*Description of the task*.
An exact reproduction of the records is required. Images must be left out.

(Dataset records)
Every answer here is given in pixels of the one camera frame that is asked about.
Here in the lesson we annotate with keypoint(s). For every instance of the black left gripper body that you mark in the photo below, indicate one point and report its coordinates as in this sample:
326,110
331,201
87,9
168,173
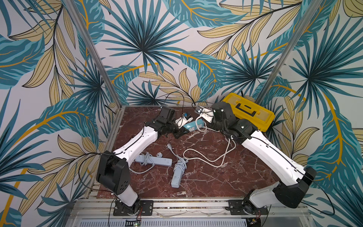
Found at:
173,128

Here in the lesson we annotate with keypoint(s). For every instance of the teal power strip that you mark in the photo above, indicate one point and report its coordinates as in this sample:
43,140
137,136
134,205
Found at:
198,125

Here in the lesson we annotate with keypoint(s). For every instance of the grey power strip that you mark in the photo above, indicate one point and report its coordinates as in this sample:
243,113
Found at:
179,170
151,160

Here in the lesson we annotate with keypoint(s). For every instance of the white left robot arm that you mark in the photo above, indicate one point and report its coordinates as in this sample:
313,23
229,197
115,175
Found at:
114,167

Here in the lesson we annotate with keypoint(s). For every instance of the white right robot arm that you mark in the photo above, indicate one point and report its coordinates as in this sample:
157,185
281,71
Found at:
294,179

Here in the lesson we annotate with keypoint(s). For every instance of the yellow black toolbox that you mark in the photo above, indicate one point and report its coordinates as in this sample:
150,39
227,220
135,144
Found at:
243,108

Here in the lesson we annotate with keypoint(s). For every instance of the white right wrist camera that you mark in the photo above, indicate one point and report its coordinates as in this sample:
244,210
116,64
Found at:
200,111

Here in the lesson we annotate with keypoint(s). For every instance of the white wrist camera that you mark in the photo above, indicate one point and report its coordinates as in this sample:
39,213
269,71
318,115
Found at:
200,111
183,120

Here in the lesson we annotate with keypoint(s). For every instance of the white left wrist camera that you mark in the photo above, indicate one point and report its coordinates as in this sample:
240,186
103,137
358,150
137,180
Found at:
183,120

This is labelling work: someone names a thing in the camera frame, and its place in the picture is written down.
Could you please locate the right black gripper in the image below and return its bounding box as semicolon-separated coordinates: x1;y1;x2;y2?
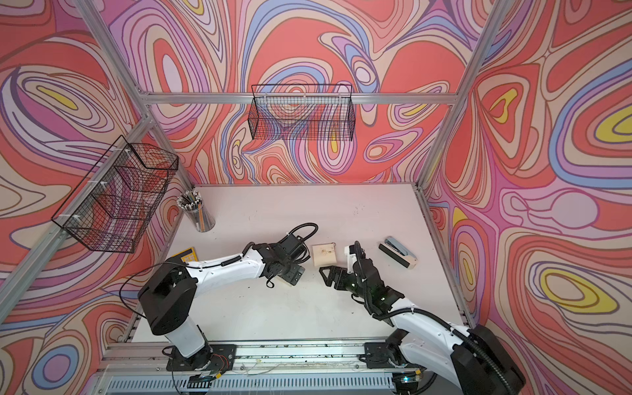
319;267;371;302

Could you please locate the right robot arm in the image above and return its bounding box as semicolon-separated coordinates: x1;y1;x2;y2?
319;243;526;394

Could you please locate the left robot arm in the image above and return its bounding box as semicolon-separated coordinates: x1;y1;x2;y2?
138;234;309;371

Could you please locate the grey stapler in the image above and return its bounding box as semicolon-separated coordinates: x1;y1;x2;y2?
379;236;418;270

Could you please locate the yellow calculator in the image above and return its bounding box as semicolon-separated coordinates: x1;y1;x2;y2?
177;247;198;263

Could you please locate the metal pen cup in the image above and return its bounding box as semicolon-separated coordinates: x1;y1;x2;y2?
177;189;216;233

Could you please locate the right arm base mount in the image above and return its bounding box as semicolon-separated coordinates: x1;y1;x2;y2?
358;342;418;369

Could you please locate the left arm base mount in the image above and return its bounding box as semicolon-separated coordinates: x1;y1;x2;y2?
162;344;237;373

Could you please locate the black wire basket back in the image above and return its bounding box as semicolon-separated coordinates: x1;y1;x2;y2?
248;83;356;142

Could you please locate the black wire basket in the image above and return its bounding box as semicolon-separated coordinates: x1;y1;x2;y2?
51;137;179;253
248;83;356;142

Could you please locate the black wire basket left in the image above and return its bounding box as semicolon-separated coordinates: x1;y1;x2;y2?
51;137;179;253

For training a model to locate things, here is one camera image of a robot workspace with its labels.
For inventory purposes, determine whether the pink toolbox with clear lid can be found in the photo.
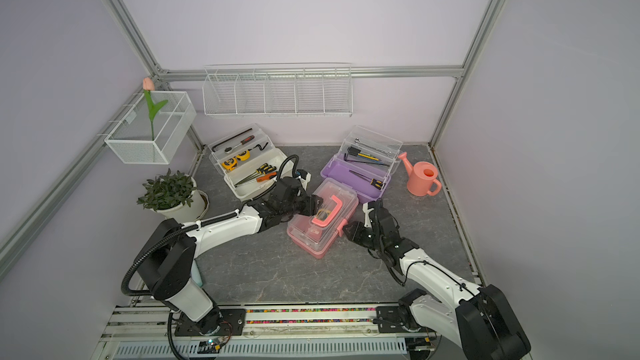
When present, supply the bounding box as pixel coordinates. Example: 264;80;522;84
287;178;358;259

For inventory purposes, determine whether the purple toolbox with clear lid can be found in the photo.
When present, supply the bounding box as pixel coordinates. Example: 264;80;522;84
321;126;403;203

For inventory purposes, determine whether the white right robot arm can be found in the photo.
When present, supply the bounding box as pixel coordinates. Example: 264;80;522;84
340;200;532;359

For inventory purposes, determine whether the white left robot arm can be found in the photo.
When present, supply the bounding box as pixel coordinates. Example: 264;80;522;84
121;171;323;335

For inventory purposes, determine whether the orange black screwdriver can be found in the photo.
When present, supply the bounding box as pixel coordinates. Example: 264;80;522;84
256;172;278;183

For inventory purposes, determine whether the black yellow small screwdriver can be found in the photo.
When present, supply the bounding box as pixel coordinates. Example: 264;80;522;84
349;170;384;190

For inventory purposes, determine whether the white toolbox with clear tray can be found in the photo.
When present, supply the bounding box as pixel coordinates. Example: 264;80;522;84
208;123;287;201

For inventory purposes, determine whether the yellow tape measure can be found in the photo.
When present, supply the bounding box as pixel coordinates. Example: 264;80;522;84
221;157;238;172
236;150;251;162

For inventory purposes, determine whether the pink watering can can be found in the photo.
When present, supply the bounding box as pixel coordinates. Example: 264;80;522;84
398;152;442;197

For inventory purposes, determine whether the black hex key holder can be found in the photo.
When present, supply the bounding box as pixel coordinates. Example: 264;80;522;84
348;146;361;158

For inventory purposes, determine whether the yellow hex key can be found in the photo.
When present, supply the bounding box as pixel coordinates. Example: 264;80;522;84
357;153;381;162

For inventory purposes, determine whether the potted green plant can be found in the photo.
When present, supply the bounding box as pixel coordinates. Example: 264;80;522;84
137;169;208;223

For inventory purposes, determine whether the pink artificial tulip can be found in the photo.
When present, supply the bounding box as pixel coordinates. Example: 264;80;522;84
143;78;168;140

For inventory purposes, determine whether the white wire wall shelf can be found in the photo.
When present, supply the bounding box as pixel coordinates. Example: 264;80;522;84
203;63;353;118

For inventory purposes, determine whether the teal brush handle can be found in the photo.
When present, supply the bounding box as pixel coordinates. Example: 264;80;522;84
191;260;203;288

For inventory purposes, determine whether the white wire basket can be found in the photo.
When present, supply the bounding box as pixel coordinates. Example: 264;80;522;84
104;91;196;165

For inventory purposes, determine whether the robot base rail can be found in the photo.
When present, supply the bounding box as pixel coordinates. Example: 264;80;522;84
92;301;443;359

*Result*.
Every answer here is given in pixels of the one camera frame that is asked about.
Here in the lesson we annotate with keypoint(s). For every instance of the black left gripper body that you mark in the photo below, indicate one point and report its coordinates as in this sample:
326,110
331,201
87,9
168,173
Found at:
173,128

Here in the lesson we annotate with keypoint(s). For every instance of the teal power strip that you mark in the photo above, indicate one point and report its coordinates as in this sample:
43,140
137,136
134,205
Found at:
198,125

Here in the lesson we annotate with keypoint(s). For every instance of the grey power strip that you mark in the photo above, indicate one point and report its coordinates as in this sample:
243,113
Found at:
179,170
151,160

Here in the lesson we annotate with keypoint(s). For every instance of the white left robot arm that you mark in the photo above, indicate one point and report its coordinates as in this sample:
313,23
229,197
115,175
Found at:
114,167

Here in the lesson we annotate with keypoint(s). For every instance of the white right robot arm that you mark in the photo above, indicate one point and report its coordinates as in this sample:
157,185
281,71
Found at:
294,179

Here in the lesson we annotate with keypoint(s). For every instance of the yellow black toolbox that you mark in the photo above, indicate one point and report its coordinates as in this sample:
150,39
227,220
135,144
Found at:
243,108

Here in the lesson we annotate with keypoint(s). For every instance of the white right wrist camera that you mark in the photo above, indicate one point and report its coordinates as in this sample:
244,210
116,64
Found at:
200,111

Here in the lesson we annotate with keypoint(s). For every instance of the white wrist camera that you mark in the photo above, indicate one point and report its coordinates as in this sample:
39,213
269,71
318,115
Found at:
200,111
183,120

Here in the lesson we annotate with keypoint(s). For every instance of the white left wrist camera that you mark in the photo above, indicate one point and report its coordinates as in this sample:
240,186
103,137
358,150
137,180
Found at:
183,120

This is labelling work: someone names a thing in the camera frame, and its place in the picture is written down.
Could you please locate the right black gripper in the image below and return its bounding box as semicolon-separated coordinates: x1;y1;x2;y2?
319;267;371;302

Could you please locate the right robot arm in the image above and return its bounding box as semicolon-separated coordinates: x1;y1;x2;y2?
319;243;526;394

Could you please locate the left robot arm in the image above and return its bounding box as semicolon-separated coordinates: x1;y1;x2;y2?
138;234;309;371

Could you please locate the grey stapler in the image above and return its bounding box as semicolon-separated coordinates: x1;y1;x2;y2?
379;236;418;270

Could you please locate the yellow calculator in the image above and return its bounding box as semicolon-separated coordinates: x1;y1;x2;y2?
177;247;198;263

Could you please locate the metal pen cup in the image above and return its bounding box as semicolon-separated coordinates: x1;y1;x2;y2?
177;189;216;233

Could you please locate the right arm base mount in the image above and return its bounding box as semicolon-separated coordinates: x1;y1;x2;y2?
358;342;418;369

Could you please locate the left arm base mount in the image above and return its bounding box as semicolon-separated coordinates: x1;y1;x2;y2?
162;344;237;373

Could you please locate the black wire basket back in the image above and return its bounding box as semicolon-separated coordinates: x1;y1;x2;y2?
248;83;356;142

Could you please locate the black wire basket in the image above and return its bounding box as semicolon-separated coordinates: x1;y1;x2;y2?
51;137;179;253
248;83;356;142

Could you please locate the black wire basket left in the image above and return its bounding box as semicolon-separated coordinates: x1;y1;x2;y2?
51;137;179;253

For training a model to locate things, here is one camera image of a robot workspace with its labels.
For inventory purposes, determine whether the pink toolbox with clear lid can be found in the photo.
When present, supply the bounding box as pixel coordinates. Example: 264;80;522;84
287;178;358;259

For inventory purposes, determine whether the purple toolbox with clear lid can be found in the photo.
When present, supply the bounding box as pixel coordinates. Example: 264;80;522;84
321;126;403;203

For inventory purposes, determine whether the white right robot arm can be found in the photo.
When present, supply the bounding box as pixel coordinates. Example: 264;80;522;84
340;200;532;359

For inventory purposes, determine whether the white left robot arm can be found in the photo.
When present, supply the bounding box as pixel coordinates. Example: 264;80;522;84
121;171;323;335

For inventory purposes, determine whether the orange black screwdriver can be found in the photo.
When present, supply the bounding box as pixel coordinates. Example: 264;80;522;84
256;172;278;183

For inventory purposes, determine whether the black yellow small screwdriver can be found in the photo.
When present, supply the bounding box as pixel coordinates. Example: 264;80;522;84
349;170;384;190

For inventory purposes, determine whether the white toolbox with clear tray can be found in the photo.
When present, supply the bounding box as pixel coordinates. Example: 264;80;522;84
208;123;287;201

For inventory purposes, determine whether the yellow tape measure can be found in the photo.
When present, supply the bounding box as pixel coordinates. Example: 264;80;522;84
221;157;238;172
236;150;251;162

For inventory purposes, determine whether the pink watering can can be found in the photo.
When present, supply the bounding box as pixel coordinates. Example: 264;80;522;84
398;152;442;197

For inventory purposes, determine whether the black hex key holder can be found in the photo.
When present, supply the bounding box as pixel coordinates. Example: 264;80;522;84
348;146;361;158

For inventory purposes, determine whether the yellow hex key can be found in the photo.
When present, supply the bounding box as pixel coordinates. Example: 264;80;522;84
357;153;381;162

For inventory purposes, determine whether the potted green plant can be found in the photo.
When present, supply the bounding box as pixel coordinates. Example: 264;80;522;84
137;169;208;223

For inventory purposes, determine whether the pink artificial tulip can be found in the photo.
When present, supply the bounding box as pixel coordinates. Example: 264;80;522;84
143;78;168;140

For inventory purposes, determine whether the white wire wall shelf can be found in the photo.
When present, supply the bounding box as pixel coordinates. Example: 264;80;522;84
203;63;353;118

For inventory purposes, determine whether the teal brush handle can be found in the photo.
When present, supply the bounding box as pixel coordinates. Example: 264;80;522;84
191;260;203;288

For inventory purposes, determine whether the white wire basket can be found in the photo.
When present, supply the bounding box as pixel coordinates. Example: 264;80;522;84
104;91;196;165

For inventory purposes, determine whether the robot base rail can be found in the photo.
When present, supply the bounding box as pixel coordinates. Example: 264;80;522;84
92;301;443;359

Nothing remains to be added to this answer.